Binning time series values [migrated]
It depends crucially on what you want to use your time series for. I'll look at this mainly from a forecasting point of view, because that is what I know most about.
- If you are forecasting to replenish a supermarket with weekly deliveries, use sales summed into weekly bins. If you have multiple deliveries per week, daily bins may be useful. Or irregularly sized bins that correspond to the intervals between deliveries.
- If you are looking at call centers, then you may need hourly bins for scheduling staff. And daily bins for capacity planning in terms of approving vacations. And quarterly or yearly bins for planning future capacity, whether to hire more agents or to enter into an outsourcing agreement.
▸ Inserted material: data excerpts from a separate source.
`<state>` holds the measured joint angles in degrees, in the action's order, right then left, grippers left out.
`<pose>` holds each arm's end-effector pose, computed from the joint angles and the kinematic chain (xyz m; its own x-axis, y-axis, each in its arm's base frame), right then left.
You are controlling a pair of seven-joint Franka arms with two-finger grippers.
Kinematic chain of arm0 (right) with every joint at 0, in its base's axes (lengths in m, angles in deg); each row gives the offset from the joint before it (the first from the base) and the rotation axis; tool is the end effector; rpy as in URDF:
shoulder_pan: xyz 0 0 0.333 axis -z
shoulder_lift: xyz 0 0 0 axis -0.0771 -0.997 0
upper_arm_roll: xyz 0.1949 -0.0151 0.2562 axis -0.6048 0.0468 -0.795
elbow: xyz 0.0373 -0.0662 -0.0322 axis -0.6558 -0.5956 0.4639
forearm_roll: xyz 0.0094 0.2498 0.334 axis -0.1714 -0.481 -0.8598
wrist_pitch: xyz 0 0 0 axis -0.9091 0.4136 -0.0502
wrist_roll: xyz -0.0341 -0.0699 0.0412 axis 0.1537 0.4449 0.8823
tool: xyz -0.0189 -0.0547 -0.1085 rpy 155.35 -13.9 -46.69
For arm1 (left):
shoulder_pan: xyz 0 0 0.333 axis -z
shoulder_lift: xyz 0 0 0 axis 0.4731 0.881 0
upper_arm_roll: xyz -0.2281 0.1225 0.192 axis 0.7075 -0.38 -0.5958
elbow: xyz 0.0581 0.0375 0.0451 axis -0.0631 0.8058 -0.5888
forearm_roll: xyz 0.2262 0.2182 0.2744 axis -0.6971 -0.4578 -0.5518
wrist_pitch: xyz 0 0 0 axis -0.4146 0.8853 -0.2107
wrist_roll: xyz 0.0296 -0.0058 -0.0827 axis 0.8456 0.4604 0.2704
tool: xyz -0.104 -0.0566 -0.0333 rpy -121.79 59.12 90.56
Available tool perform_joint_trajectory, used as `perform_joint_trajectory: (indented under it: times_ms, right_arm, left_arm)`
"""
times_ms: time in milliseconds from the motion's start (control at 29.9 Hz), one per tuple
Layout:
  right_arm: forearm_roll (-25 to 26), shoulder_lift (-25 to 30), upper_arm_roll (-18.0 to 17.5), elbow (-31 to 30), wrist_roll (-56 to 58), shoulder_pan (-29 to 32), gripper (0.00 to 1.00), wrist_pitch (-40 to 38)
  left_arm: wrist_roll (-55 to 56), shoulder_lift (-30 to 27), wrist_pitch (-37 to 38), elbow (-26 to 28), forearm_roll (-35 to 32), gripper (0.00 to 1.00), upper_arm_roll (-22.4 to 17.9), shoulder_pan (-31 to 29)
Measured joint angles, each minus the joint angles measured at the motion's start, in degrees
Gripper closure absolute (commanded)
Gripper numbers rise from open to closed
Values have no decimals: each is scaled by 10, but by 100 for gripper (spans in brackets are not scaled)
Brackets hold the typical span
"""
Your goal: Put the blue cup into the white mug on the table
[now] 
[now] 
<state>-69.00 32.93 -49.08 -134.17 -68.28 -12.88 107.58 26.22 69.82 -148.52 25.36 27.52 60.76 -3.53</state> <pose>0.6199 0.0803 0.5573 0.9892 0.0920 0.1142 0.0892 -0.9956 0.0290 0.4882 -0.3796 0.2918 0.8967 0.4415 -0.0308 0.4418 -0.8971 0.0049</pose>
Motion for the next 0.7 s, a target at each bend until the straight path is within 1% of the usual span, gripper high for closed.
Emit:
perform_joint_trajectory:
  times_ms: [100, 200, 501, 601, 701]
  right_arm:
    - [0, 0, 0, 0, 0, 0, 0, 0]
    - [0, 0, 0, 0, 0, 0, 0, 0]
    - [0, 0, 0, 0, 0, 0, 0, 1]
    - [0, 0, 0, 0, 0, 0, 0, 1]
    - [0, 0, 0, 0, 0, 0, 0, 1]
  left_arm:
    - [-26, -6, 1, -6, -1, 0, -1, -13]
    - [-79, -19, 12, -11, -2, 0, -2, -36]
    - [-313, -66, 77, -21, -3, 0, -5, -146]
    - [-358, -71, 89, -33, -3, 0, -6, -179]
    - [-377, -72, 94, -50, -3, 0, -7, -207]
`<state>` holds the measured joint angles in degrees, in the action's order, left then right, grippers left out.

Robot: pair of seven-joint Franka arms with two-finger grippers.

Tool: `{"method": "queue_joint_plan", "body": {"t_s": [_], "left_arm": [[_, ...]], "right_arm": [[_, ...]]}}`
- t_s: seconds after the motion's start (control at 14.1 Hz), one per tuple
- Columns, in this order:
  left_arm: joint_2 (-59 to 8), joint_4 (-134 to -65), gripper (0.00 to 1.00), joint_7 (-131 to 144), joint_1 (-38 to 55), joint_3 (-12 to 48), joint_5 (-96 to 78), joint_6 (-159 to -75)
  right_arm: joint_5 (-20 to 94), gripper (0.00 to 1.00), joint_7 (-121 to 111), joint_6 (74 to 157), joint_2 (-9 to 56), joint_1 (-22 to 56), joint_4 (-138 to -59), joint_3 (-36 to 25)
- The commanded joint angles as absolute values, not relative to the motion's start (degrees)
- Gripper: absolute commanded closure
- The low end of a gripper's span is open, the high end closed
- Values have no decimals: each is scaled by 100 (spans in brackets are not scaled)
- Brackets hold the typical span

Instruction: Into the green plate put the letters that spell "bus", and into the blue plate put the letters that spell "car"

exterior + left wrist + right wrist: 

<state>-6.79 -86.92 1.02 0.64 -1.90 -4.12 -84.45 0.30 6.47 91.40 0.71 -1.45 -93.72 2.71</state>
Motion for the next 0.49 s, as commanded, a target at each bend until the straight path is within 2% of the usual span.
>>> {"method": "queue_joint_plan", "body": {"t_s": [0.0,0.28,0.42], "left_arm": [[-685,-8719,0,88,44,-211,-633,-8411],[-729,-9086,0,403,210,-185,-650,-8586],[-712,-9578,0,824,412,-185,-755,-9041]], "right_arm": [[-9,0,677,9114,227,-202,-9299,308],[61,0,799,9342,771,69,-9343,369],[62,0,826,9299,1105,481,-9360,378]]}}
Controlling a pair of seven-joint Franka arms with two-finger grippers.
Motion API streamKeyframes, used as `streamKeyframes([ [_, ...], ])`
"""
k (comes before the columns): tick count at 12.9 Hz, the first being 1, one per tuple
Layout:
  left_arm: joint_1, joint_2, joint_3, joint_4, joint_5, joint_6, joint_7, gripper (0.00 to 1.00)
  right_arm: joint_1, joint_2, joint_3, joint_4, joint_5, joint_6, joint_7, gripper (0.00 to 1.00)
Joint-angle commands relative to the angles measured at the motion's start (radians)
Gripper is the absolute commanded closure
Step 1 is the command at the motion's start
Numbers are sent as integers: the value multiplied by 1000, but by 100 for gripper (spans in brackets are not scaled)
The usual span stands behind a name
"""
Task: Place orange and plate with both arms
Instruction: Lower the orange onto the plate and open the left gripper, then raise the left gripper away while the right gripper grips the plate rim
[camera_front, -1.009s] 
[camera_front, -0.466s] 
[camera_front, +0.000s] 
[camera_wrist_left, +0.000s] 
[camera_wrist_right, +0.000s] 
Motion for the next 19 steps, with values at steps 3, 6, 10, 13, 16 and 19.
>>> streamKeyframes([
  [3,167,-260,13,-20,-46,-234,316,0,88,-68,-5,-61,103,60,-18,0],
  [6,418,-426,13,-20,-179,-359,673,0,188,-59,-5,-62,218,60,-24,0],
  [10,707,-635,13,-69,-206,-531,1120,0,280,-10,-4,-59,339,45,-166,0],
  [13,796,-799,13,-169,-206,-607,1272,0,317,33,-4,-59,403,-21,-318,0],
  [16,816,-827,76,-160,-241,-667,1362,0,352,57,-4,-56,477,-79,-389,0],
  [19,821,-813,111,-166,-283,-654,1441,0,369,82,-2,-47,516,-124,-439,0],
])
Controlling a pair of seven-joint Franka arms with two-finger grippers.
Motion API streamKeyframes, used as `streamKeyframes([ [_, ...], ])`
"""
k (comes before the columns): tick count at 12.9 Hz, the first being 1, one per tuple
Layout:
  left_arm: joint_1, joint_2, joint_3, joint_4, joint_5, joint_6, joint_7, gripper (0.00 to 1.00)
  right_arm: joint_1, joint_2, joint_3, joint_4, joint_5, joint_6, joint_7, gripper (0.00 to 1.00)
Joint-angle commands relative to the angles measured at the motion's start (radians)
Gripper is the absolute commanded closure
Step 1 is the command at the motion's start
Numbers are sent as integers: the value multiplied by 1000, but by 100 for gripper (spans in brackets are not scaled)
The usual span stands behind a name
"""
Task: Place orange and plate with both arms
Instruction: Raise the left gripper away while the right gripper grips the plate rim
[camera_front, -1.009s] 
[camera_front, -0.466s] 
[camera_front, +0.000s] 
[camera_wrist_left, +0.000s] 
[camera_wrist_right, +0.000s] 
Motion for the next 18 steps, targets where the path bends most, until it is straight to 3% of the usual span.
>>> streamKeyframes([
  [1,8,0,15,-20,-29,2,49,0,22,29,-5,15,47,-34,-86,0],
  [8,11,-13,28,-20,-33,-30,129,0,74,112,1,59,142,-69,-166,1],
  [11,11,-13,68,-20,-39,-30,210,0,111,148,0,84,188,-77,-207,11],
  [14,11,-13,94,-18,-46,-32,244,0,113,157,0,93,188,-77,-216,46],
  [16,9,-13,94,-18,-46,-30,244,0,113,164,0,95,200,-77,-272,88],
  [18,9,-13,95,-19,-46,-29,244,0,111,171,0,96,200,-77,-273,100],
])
- If your data are timestamped sensor readings, then you will probably not want to sum them, but take averages within bins, or perhaps minima or maxima. Choosing a bin here would be a question of what frequency is most informative, and of what bin you can reasonably process, in the case of large amounts of data - and again, of what you plan on using your time series and/or forecasts for. E.g., if you want to monitor a process to assess when maintenance is necessary, anything from microsecond to weekly bins may be useful.
Note that different time bins may lead to multiple-seasonalities: weekly supermarket sales have intra-yearly seasonality, but daily sales have both intra-yearly and intra-weekly seasonality. And short bins may yield intermittent-time-series.
Note also that if you are interested in multiple granularities, there are ways of leveraging the temporal relationships involved (e.g., Kourentzes & Petropoulos, 2016).